→ Data for this exercise:
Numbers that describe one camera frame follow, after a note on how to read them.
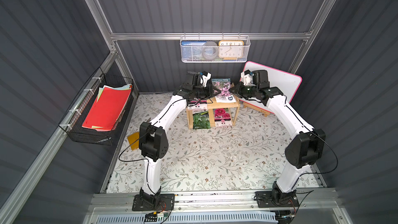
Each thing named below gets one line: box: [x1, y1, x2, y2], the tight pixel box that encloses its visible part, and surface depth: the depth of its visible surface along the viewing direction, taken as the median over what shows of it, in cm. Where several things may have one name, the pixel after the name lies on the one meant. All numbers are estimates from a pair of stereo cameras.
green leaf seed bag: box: [192, 110, 211, 130], surface depth 104 cm
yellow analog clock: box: [218, 39, 245, 61], surface depth 90 cm
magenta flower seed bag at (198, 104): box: [187, 99, 208, 111], surface depth 86 cm
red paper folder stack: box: [81, 84, 133, 132], surface depth 74 cm
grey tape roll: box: [202, 40, 219, 61], surface depth 90 cm
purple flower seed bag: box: [211, 77, 236, 103], surface depth 86 cm
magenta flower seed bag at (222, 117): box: [214, 107, 233, 128], surface depth 105 cm
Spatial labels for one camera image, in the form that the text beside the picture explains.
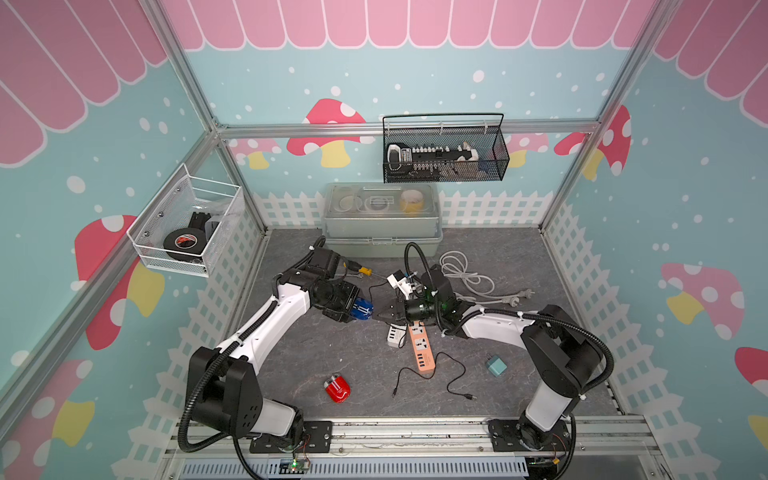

→ Your goal: Apart from the images, the entries above must be returned without alteration.

→ Expected answer:
Numbers that describe one camera frame follow, after a note on how to read them.
Each thing named below gets one line: box: [x1, y1, x2, y2], the tight pixel box that encloses its visible part, and surface depth: the depth of its visible surface along the viewing direction, taken as the median over what shows of it, in cm. Where several things may have one name, the pixel after the name lies on the one meant. All numbers are estimates from a pair of stereo cameras.
green leaf seed bag: box: [192, 110, 211, 130], surface depth 104 cm
yellow analog clock: box: [218, 39, 245, 61], surface depth 90 cm
magenta flower seed bag at (198, 104): box: [187, 99, 208, 111], surface depth 86 cm
red paper folder stack: box: [81, 84, 133, 132], surface depth 74 cm
grey tape roll: box: [202, 40, 219, 61], surface depth 90 cm
purple flower seed bag: box: [211, 77, 236, 103], surface depth 86 cm
magenta flower seed bag at (222, 117): box: [214, 107, 233, 128], surface depth 105 cm
Spatial labels for one camera image, in the form that the text beside the picture explains.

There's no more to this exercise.